Gwaze, a former vet to the Zimbabwean government who migrated to Christchurch in 2005 to escape the Mugabe regime, had worked in Christchurch at a lab technician.
The rest of the family followed him to Christchurch over the next few years.
The court was told that Charlene found going to the toilet "painful''. The family said they did not know she was HIV positive until the day she was taken to hospital.
Mr Eaton earlier told the jury that his client was a kind and loving family man and that no crime had been committed.
He said it was utterly inconceivable his client would commit the "vicious, violent and heinous assault''.
The Crown case was so "bizarre, illogical, and inexplicable'', he said, that there had to be another explanation - and that was HIV.
Mr Eaton suggested the Crown and its experts had "closed their minds'' and were not interested in exploring alternatives for Charlene's injuries.
Detective Senior Sergeant David Harvey, officer in charge of the retrial, said police would not be making any comment on the verdict, but did acknowledge the difficult time Charlene's families have been through.
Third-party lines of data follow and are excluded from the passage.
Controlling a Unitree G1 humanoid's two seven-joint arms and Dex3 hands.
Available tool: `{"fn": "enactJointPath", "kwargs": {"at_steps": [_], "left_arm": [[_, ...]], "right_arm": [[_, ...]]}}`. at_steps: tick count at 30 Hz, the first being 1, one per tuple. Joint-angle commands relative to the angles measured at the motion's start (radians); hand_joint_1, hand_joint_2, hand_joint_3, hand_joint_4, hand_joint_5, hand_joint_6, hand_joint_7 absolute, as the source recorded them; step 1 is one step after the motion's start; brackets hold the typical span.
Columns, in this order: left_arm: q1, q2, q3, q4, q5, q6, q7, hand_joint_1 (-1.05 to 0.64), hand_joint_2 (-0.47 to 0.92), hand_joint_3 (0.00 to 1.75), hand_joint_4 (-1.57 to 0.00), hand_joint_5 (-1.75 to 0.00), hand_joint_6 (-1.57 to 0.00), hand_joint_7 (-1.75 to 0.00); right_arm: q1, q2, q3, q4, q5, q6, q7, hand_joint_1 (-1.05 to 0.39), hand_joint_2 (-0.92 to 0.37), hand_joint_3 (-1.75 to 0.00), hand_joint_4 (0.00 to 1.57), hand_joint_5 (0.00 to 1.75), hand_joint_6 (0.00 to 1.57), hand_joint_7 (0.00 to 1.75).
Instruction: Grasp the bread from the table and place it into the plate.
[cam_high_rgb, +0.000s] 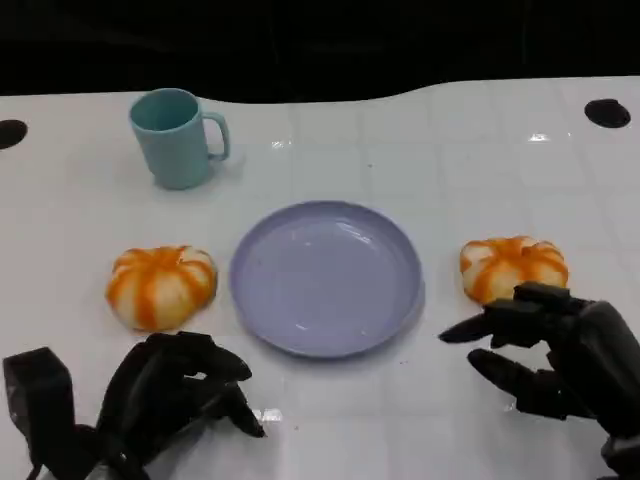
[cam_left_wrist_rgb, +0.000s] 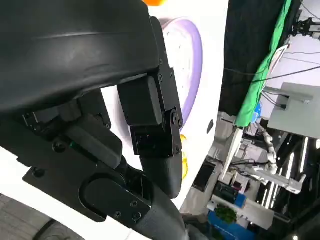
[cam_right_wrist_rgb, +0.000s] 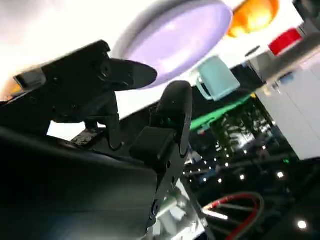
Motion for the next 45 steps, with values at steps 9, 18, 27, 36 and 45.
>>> {"fn": "enactJointPath", "kwargs": {"at_steps": [9,18,27,36,45], "left_arm": [[-0.011,0.017,0.004,0.008,0.002,-0.006,-0.003,-1.05,0.71,0.00,-1.57,-0.59,-1.57,-0.20],[-0.013,0.010,0.002,0.012,0.006,-0.015,0.002,-1.05,0.71,0.00,-1.57,-0.59,-1.57,-0.20],[-0.019,0.011,0.002,0.021,0.005,-0.010,-0.001,-1.05,0.71,0.00,-1.57,-0.59,-1.57,-0.20],[-0.017,0.009,0.003,0.023,0.006,-0.022,0.000,-1.05,0.71,0.00,-1.57,-0.58,-1.57,-0.20],[-0.014,0.009,0.004,0.018,0.003,-0.014,0.002,-1.05,0.71,0.00,-1.57,-0.59,-1.57,-0.20]], "right_arm": [[0.022,-0.064,-0.101,-0.135,0.008,0.145,0.091,-0.46,-0.92,-0.06,0.39,0.37,0.55,0.07],[0.045,-0.115,-0.134,-0.304,0.014,0.347,0.283,-0.53,-0.88,0.00,0.16,0.18,0.31,0.00],[0.032,-0.127,-0.105,-0.398,-0.038,0.521,0.428,-0.53,-0.83,0.00,0.04,0.15,0.21,0.00],[-0.072,-0.133,-0.031,-0.274,-0.159,0.592,0.419,-0.49,-0.80,0.00,0.03,0.18,0.23,0.01],[-0.187,-0.116,0.043,-0.090,-0.192,0.613,0.354,-0.41,-0.78,0.00,0.06,0.23,0.26,0.01]]}}
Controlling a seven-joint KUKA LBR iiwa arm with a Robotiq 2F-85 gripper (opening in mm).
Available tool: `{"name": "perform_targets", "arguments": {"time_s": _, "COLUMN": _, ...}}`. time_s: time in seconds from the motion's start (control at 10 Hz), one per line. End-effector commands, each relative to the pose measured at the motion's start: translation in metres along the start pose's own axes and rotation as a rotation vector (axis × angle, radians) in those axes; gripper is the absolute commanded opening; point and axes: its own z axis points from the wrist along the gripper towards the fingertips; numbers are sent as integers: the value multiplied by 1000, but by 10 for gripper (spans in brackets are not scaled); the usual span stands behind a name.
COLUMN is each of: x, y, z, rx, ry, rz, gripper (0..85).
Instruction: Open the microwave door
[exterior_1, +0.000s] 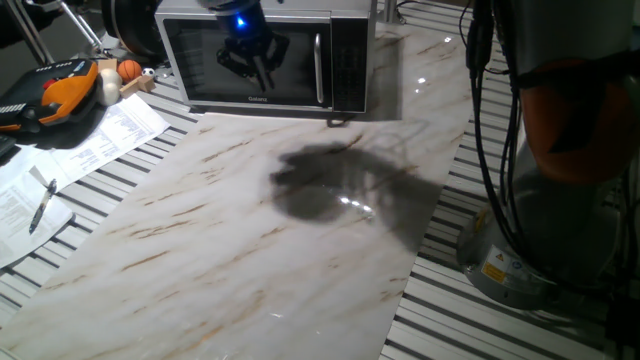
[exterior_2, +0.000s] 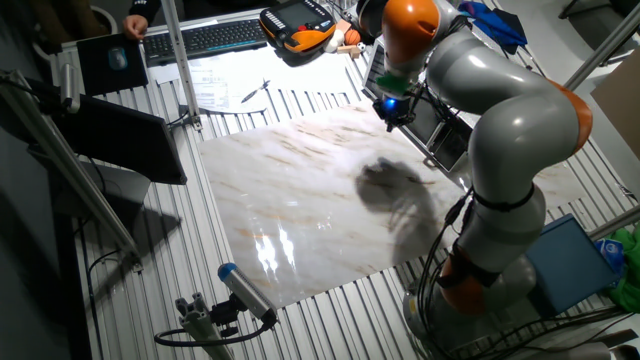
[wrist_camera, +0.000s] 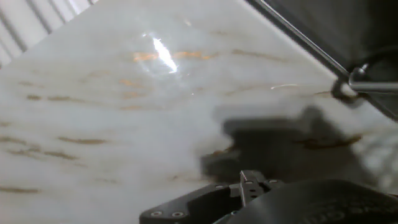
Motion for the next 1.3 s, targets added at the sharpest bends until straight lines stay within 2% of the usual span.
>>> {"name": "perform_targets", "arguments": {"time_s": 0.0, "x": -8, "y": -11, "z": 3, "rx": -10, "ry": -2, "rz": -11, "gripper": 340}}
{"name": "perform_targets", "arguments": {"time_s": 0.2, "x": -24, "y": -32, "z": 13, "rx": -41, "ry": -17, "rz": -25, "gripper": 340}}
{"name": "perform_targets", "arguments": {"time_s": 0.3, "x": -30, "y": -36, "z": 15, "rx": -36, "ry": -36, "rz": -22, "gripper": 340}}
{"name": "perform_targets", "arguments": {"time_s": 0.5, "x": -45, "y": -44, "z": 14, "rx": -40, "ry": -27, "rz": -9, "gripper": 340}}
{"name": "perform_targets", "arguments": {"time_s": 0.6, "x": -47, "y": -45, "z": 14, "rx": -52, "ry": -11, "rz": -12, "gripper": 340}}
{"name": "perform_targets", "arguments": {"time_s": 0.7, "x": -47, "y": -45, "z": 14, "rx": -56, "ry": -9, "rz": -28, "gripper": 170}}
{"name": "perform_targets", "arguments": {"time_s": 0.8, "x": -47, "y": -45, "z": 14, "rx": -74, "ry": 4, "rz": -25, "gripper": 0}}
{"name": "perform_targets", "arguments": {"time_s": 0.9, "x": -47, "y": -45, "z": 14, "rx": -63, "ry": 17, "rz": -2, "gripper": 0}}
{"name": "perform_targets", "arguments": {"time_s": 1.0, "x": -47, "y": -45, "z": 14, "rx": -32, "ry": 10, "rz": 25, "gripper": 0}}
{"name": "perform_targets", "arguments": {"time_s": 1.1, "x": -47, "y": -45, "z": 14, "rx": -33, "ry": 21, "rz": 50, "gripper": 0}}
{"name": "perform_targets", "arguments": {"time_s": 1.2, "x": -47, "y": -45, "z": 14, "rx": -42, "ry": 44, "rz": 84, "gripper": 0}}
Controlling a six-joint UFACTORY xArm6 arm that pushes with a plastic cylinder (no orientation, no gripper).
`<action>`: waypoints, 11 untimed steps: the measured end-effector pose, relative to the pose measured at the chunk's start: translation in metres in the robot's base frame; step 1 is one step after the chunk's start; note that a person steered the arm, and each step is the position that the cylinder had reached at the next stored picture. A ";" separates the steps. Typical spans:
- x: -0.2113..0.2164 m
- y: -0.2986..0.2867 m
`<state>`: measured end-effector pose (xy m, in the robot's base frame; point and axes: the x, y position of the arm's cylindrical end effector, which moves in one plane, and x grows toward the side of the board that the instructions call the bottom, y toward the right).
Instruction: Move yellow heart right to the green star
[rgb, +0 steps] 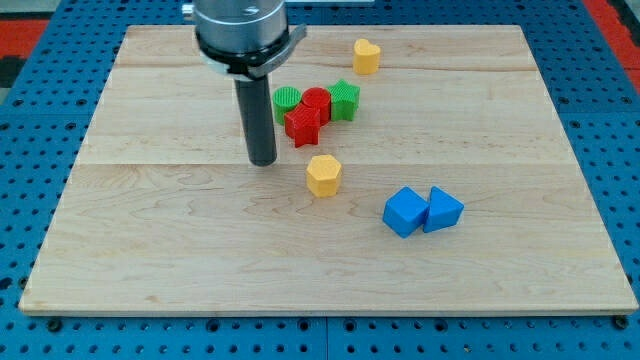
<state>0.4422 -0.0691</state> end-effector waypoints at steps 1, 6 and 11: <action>0.004 0.054; -0.171 0.207; -0.135 0.157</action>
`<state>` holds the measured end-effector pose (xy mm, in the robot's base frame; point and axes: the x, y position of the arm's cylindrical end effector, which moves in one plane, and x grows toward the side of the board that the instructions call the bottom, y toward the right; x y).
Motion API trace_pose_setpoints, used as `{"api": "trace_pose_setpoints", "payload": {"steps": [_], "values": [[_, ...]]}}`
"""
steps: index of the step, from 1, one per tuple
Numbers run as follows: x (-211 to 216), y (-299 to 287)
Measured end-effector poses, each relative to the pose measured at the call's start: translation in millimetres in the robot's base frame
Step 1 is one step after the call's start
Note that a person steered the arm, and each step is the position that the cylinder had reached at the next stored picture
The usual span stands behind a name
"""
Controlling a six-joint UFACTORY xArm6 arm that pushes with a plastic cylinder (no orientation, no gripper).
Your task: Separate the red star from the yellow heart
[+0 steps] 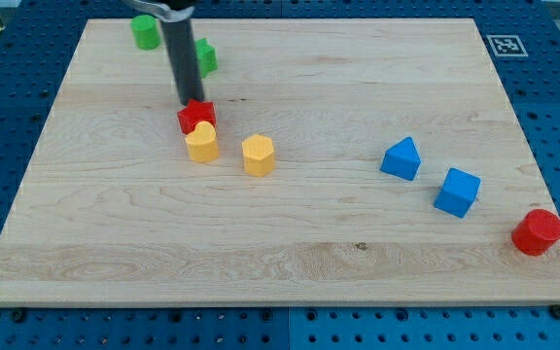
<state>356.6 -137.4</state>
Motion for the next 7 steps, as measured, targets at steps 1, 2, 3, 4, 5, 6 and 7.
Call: {"api": "trace_pose_setpoints", "payload": {"steps": [1, 2, 3, 4, 5, 6, 7], "values": [[0, -45], [11, -52], [29, -30], [49, 1], [67, 21], [67, 21], [66, 21]]}}
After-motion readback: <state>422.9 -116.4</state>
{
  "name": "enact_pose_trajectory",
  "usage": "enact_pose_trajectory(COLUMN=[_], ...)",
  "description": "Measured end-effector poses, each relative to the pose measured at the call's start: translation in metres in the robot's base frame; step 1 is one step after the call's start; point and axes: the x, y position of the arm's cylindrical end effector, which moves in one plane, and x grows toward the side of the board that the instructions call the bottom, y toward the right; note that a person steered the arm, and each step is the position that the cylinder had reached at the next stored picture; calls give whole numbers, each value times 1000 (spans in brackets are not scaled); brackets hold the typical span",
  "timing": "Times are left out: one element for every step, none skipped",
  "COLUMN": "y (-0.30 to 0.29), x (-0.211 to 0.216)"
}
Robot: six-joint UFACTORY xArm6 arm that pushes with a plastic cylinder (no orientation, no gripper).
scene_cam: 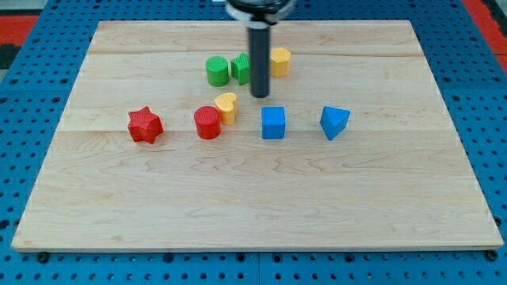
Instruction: Push the blue triangle along with the blue cube towards the center of the board
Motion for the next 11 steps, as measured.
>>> enact_pose_trajectory(y=[85, 132, 137, 125, 85, 48, 29, 64, 94, 81, 72], x=[-5, 14, 39, 55, 59, 58, 58, 61, 75, 108, 104])
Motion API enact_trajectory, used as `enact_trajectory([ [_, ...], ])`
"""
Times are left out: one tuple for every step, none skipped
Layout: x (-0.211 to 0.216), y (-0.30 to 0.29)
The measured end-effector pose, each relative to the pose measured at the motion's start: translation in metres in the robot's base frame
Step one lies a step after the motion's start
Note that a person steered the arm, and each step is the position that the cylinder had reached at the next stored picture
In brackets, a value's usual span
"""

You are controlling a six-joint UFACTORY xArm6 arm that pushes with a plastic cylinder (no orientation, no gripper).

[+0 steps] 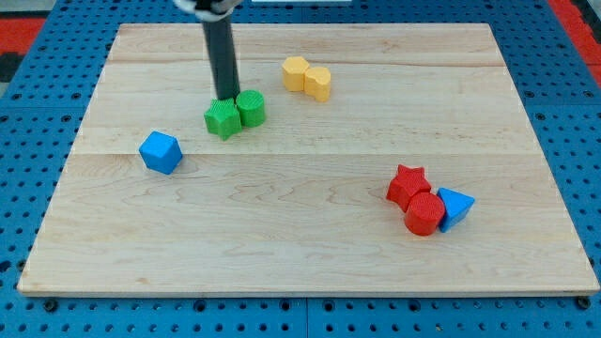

"They have been through a great deal during the investigation and prosecution over the past five years, and we again express our sympathy to them over the loss of Charlene," Mr Harvey said.
"I also acknowledge the exemplary medical treatment that Charlene received from medical staff, both at the Christchurch 24-Hour Surgery and at Christchurch Hospital's Emergency Department and Intensive Care Unit.
"The expertise and assistance of a large number of specialists and expert witnesses has also been highly valued by Police over the course of this and previous prosecutions."